No. of Recommendations: 0
Sometimes people make it sound as if it's wrong for (a) you to copy my CAPS pick, (b) me to copy a top ten CAPS player, (c) either of us to read an article and rate the featured stock in alignment with the writer of the article, (d) etc. etc. etc. You know the deal. It's "wrong" to copy. You're a lemming.
I find this funny, a bit, because the reality of the stock market is that we're almost ALL bandwagon investors, and I include myself in that group. In other words, it's hard to have an original idea when it comes to stocks. Most of us first hear about a security -- well, rather than assert that, let me ask it?
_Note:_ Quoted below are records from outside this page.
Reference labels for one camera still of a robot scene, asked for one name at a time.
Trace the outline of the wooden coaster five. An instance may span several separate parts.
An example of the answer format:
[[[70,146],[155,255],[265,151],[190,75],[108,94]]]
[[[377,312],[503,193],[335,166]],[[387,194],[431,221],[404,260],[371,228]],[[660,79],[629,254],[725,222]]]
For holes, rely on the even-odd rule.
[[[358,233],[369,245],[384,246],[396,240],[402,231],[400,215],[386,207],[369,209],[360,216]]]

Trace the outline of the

How do YOU first hear about securities you eventually end up buying?
Some will discover a truly "hidden gem" on their own, others may passively screen for it, but by and large most of the buying and selling that happens on Wall Street every day involves somebody being turned onto (or off of) a security by SOMEBODY ELSE's initial idea, thought, suggestion, research, passionately stated viewpoint, CAPS pick, etc. Most of my best stocks I found out about initially from a friend, or an article, or a consumer experience shared with others, etc. Add to our bubbling cauldron further that lots of people listen to brokers or financial advisors, too. And THOSE people THEMSELVES in most cases are listening to someone else.
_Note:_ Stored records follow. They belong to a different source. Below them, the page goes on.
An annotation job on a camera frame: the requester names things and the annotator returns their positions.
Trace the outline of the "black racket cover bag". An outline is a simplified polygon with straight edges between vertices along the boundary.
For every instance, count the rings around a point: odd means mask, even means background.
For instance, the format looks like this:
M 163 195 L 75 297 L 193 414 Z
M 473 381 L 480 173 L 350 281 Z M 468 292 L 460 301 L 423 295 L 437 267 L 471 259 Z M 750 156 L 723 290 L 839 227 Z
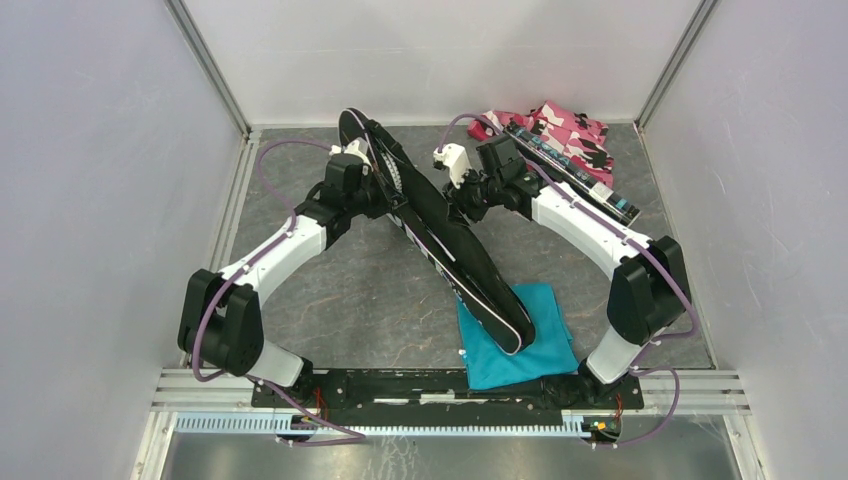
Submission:
M 366 143 L 366 155 L 383 182 L 390 214 L 450 283 L 500 350 L 515 355 L 531 345 L 531 316 L 506 283 L 468 222 L 414 165 L 403 146 L 379 122 L 348 107 L 339 116 L 339 140 Z

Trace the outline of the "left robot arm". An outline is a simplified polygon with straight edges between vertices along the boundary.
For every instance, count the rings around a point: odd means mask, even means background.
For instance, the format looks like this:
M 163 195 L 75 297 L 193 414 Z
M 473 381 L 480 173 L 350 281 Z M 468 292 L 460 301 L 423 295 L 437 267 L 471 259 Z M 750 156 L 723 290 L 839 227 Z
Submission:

In fact, I believe, in this age of "social networking," that the stock market itself is one of the biggest and most important social networks in the world today. It's just not called that. And a fair number of people either just don't see that, or end up concluding that anyone who heard about an investment idea from someone else, and acted on it, is a "lemming."
We are all, by that measure, lemmings.